▸ Goal of the exercise:
All the data below should be printed again without a single difference.
● ● ● ● ●
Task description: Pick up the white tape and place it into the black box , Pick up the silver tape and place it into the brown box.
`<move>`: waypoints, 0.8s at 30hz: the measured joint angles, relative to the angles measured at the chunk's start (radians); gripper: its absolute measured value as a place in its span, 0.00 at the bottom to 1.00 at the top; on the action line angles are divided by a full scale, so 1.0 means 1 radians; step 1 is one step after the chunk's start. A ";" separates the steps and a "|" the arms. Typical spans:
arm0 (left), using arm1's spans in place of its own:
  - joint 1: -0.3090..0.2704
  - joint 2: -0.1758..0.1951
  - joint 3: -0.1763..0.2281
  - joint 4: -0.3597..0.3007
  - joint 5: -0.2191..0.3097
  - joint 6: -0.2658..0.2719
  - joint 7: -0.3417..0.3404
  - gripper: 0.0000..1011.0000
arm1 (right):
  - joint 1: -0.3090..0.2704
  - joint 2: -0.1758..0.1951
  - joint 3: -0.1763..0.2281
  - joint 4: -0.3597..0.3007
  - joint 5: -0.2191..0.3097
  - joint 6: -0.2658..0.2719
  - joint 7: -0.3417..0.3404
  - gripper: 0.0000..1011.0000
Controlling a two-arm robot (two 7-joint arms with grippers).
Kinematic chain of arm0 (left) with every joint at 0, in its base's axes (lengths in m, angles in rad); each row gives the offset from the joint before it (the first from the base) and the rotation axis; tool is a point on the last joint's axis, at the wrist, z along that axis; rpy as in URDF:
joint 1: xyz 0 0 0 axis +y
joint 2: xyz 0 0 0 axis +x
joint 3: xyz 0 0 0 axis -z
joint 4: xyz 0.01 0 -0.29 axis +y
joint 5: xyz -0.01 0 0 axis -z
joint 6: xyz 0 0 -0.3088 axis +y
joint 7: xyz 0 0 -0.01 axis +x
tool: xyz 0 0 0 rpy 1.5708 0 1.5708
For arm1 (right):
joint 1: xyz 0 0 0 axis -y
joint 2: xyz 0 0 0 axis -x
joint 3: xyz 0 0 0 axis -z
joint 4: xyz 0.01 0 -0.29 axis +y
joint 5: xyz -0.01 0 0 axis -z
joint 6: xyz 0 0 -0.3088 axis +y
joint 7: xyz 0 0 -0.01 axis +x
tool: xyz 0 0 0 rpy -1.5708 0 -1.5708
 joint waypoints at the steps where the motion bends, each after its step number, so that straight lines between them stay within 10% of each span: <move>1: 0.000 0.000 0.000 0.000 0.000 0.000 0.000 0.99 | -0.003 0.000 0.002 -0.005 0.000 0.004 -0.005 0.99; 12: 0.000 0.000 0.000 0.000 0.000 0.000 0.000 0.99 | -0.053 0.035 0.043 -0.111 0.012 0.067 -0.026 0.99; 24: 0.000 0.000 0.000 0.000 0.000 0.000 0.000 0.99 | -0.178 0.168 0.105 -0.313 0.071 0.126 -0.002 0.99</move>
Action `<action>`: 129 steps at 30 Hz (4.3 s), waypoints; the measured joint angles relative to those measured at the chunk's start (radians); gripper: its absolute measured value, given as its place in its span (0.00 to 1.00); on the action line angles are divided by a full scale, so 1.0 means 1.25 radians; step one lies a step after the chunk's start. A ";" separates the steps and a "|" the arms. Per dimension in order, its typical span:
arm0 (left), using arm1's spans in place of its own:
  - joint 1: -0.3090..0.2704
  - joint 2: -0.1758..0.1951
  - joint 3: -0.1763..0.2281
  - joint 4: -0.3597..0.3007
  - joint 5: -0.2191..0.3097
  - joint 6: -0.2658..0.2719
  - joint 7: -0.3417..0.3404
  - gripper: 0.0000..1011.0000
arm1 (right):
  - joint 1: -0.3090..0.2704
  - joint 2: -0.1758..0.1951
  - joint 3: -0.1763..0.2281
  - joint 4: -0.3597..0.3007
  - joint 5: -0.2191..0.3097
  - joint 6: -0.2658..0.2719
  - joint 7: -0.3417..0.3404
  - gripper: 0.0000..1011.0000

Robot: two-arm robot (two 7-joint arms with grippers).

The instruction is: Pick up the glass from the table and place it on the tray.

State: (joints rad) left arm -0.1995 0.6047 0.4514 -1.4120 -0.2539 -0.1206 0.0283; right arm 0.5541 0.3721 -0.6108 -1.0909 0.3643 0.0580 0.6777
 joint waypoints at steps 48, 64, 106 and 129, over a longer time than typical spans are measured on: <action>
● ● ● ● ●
▸ Written solution:
Task description: Pick up the white tape and place it into the black box , Pick up the silver tape and place it into the brown box.
`<move>`: waypoints, 0.8s at 30hz: the measured joint angles, relative to the angles measured at the chunk's start (radians); gripper: its absolute measured value as a place in its span, 0.00 at the bottom to 1.00 at the top; on the action line angles are divided by a full scale, so 1.0 means 1 radians; step 1 is one step after the chunk's start. A ";" separates the steps and a "|" the arms. Typical spans:
arm0 (left), using arm1's spans in place of its own:
  - joint 1: -0.3090..0.2704
  - joint 2: -0.1758..0.1951
  - joint 3: -0.1763..0.2281
  - joint 4: -0.3597..0.3007
  - joint 5: -0.2191..0.3097
  - joint 6: -0.2658..0.2719
  - joint 7: -0.3417..0.3404
  - gripper: 0.0000..1011.0000
arm1 (right):
  - joint 1: -0.3090..0.2704
  - joint 2: -0.1758..0.1951
  - joint 3: -0.1763..0.2281
  - joint 4: -0.3597..0.3007
  - joint 5: -0.2191..0.3097
  - joint 6: -0.2658..0.2719
  - joint 7: -0.3417..0.3404
  - gripper: 0.0000..1011.0000
Controlling a two-arm robot (two 7-joint arms with grippers).
Kinematic chain of arm0 (left) with every joint at 0, in its base's axes (lengths in m, angles in rad); each row gives the offset from the joint before it (the first from the base) and the rotation axis; tool is a point on the last joint's axis, at the wrist, z along that axis; rpy as in URDF:
joint 1: xyz 0 0 0 axis +y
joint 2: xyz 0 0 0 axis +x
joint 3: xyz 0 0 0 axis -z
joint 4: xyz 0.01 0 -0.29 axis +y
joint 5: xyz -0.01 0 0 axis -z
joint 6: xyz 0 0 -0.3088 axis +y
joint 7: xyz 0 0 -0.01 axis +x
tool: xyz 0 0 0 rpy 1.5708 0 1.5708
For arm1 (right):
joint 1: xyz 0 0 0 axis -y
joint 2: xyz 0 0 0 axis -x
joint 3: xyz 0 0 0 axis -z
joint 4: xyz 0.01 0 -0.29 axis +y
joint 5: xyz -0.01 0 0 axis -z
joint 6: xyz 0 0 -0.3088 axis +y
joint 7: xyz 0 0 -0.01 axis +x
tool: xyz 0 0 0 rpy -1.5708 0 -1.5708
 joint waypoints at the steps where the motion bends, each after its step number, so that straight lines between them stay within 10% of each span: <move>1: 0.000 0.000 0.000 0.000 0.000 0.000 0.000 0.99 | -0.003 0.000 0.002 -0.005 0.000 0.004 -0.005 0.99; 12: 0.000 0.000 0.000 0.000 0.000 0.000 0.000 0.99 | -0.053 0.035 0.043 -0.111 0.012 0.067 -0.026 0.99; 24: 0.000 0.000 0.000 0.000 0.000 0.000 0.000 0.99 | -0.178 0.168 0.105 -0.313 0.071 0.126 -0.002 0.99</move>
Action `<action>`: 129 steps at 30 Hz (4.3 s), waypoints; the measured joint angles relative to those measured at the chunk's start (radians); gripper: its absolute measured value, given as its place in its span (0.00 to 1.00); on the action line angles are divided by a full scale, so 1.0 means 1.25 radians; step one lies a step after the chunk's start. A ";" separates the steps and a "|" the arms. Per dimension in order, its typical span:
arm0 (left), using arm1's spans in place of its own:
  - joint 1: -0.3090..0.2704
  - joint 2: -0.1758..0.1951
  - joint 3: -0.1763..0.2281
  - joint 4: -0.3597..0.3007
  - joint 5: -0.2191..0.3097
  - joint 6: -0.2658..0.2719
  - joint 7: -0.3417..0.3404
  - gripper: 0.0000..1011.0000
arm1 (right):
  - joint 1: -0.3090..0.2704
  - joint 2: -0.1758..0.1951
  - joint 3: -0.1763..0.2281
  - joint 4: -0.3597..0.3007
  - joint 5: -0.2191..0.3097
  - joint 6: -0.2658..0.2719
  - joint 7: -0.3417..0.3404
  - gripper: 0.0000..1011.0000

Robot: two-arm robot (two 7-joint arms with grippers).

The instruction is: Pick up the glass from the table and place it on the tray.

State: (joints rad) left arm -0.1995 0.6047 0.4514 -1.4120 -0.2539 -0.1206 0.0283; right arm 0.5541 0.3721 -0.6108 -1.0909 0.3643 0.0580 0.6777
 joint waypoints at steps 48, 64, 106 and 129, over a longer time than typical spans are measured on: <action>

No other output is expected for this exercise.